Lion: EvoLved Sign Momentum Optimizer

With fastai native and fused ForEach implementations

Lion was introduced by Chen et al in Symbolic Discovery of Optimization Algorithms. Lion only keeps track of the gradient moving average (momentum) which reduces memory usage compared to AdamW. Lion uses two momentum EMA factors, one for tracking momentum and another for using momentum in the update step. Using default hyperparameters, this allows up to ten times longer history for momentum tracking while leveraging more of the current gradient for the model update. Unlike most optimizers, Lion uses the same magnitude for each parameter update calculated using the sign operation.

In addition to a fastai native implementation, Lion has a fused ForEach and bitsandbytes 8-bit implementations. See the Fused Optimizer and 8-bit Optimizer documentation for more details.


source

Lion

 Lion (params:Union[torch.Tensor,Iterable[torch.Tensor],MutableSequence[to
       rch.Tensor],fastcore.foundation.L,fastcore.basics.fastuple],
       lr:float, beta1:float=0.9, beta2:float=0.99, wd:float=0.1,
       foreach:bool=False, eightbit:bool=False, **eightbitargs)

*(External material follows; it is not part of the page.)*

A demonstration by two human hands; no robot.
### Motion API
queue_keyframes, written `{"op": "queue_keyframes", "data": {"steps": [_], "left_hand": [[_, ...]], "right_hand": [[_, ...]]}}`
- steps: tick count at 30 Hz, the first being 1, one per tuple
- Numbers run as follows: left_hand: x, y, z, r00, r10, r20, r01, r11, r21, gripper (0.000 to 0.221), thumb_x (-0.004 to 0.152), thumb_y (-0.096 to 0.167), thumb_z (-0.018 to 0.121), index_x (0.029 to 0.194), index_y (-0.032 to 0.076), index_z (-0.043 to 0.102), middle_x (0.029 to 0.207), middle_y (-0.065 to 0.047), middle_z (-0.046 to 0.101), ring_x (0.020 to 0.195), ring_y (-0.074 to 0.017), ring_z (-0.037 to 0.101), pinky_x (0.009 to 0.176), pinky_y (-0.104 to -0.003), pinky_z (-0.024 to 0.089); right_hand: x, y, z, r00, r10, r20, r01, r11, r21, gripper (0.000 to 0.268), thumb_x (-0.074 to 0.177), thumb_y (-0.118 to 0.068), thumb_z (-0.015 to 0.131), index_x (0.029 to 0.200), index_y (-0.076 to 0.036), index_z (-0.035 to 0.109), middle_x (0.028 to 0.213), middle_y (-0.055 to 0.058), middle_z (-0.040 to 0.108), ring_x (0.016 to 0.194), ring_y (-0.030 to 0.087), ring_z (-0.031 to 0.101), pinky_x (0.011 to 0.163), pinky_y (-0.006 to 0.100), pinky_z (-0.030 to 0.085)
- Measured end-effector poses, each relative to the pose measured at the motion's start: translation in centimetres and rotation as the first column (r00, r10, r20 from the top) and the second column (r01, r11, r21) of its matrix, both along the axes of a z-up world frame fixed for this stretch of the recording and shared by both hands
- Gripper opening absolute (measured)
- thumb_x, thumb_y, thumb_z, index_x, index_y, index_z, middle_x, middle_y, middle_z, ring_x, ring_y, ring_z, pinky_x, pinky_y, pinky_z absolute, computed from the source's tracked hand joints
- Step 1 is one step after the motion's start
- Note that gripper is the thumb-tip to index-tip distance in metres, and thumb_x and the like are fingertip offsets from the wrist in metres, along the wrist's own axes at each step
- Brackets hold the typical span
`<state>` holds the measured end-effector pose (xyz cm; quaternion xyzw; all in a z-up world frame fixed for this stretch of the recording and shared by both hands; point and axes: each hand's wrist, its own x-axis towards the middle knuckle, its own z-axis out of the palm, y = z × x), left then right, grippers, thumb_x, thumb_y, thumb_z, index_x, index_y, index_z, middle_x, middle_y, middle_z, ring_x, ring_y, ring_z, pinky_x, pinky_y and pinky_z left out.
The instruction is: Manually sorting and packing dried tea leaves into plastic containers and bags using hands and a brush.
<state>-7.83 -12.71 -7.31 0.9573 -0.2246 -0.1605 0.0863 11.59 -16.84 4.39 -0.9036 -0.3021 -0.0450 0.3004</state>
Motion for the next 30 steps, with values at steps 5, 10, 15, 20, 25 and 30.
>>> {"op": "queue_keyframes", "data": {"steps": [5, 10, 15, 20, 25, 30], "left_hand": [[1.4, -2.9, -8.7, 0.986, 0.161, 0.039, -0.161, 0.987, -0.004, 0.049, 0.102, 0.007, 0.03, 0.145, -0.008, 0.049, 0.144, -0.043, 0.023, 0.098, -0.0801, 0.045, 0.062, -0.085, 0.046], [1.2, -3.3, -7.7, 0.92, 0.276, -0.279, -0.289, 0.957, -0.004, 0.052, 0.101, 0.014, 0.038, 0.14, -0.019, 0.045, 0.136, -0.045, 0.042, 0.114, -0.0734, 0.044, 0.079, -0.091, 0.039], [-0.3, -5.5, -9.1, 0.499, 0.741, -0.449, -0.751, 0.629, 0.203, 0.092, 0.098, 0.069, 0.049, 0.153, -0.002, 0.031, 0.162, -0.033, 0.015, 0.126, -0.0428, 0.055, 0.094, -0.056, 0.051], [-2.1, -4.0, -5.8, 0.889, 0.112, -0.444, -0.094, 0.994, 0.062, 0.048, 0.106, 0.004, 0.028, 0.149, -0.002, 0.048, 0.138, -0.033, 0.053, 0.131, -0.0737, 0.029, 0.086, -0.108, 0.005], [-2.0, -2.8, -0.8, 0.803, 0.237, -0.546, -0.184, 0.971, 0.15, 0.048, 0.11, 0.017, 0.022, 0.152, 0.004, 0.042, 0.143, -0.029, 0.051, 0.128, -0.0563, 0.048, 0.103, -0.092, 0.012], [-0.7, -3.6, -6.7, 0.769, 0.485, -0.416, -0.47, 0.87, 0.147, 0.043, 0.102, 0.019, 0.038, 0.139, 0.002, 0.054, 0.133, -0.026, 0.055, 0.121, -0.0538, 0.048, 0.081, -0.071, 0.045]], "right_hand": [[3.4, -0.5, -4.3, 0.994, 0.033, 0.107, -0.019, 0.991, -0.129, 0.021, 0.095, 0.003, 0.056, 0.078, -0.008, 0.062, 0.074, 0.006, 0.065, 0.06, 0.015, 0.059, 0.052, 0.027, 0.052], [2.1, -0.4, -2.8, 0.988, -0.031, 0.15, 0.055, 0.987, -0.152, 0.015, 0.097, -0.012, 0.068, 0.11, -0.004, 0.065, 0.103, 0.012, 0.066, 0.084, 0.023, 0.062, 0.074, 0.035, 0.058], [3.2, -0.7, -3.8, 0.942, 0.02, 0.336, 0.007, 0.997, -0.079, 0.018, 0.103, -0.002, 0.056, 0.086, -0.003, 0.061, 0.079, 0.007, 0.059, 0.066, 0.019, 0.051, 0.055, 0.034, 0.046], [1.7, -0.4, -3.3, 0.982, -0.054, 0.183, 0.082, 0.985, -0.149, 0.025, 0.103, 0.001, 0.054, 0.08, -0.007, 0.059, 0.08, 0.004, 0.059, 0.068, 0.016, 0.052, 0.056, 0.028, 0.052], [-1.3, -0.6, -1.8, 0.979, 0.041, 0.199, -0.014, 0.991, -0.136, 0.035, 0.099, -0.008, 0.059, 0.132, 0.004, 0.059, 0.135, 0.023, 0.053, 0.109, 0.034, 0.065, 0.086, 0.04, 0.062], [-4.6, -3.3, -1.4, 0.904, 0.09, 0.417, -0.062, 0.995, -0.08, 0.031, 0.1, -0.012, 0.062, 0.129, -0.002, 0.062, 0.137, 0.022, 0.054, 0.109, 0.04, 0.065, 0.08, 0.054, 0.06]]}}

A fastai Lion optimizer with fused ForEach and 8-bit implementations

Type Default Details
params Listified[Tensor] Model parameters or parameter groups
lr float Default learning rate
beta1 float 0.9 Update gradient moving average (β1) coefficient
beta2 float 0.99 Gradient moving average (β2) coefficient
wd float 0.1 True weight decay
foreach bool False Use fused ForEach implementation
eightbit bool False Use fused 8-bit implementation
eightbitargs
Returns Optimizer | LionForEachOptimizer | Lion8bitOptimizer

source

lion

 lion (beta1:float=0.9, beta2:float=0.99, wd:float=0.1,
       foreach:bool=False, eightbit:bool=False, **eightbitargs)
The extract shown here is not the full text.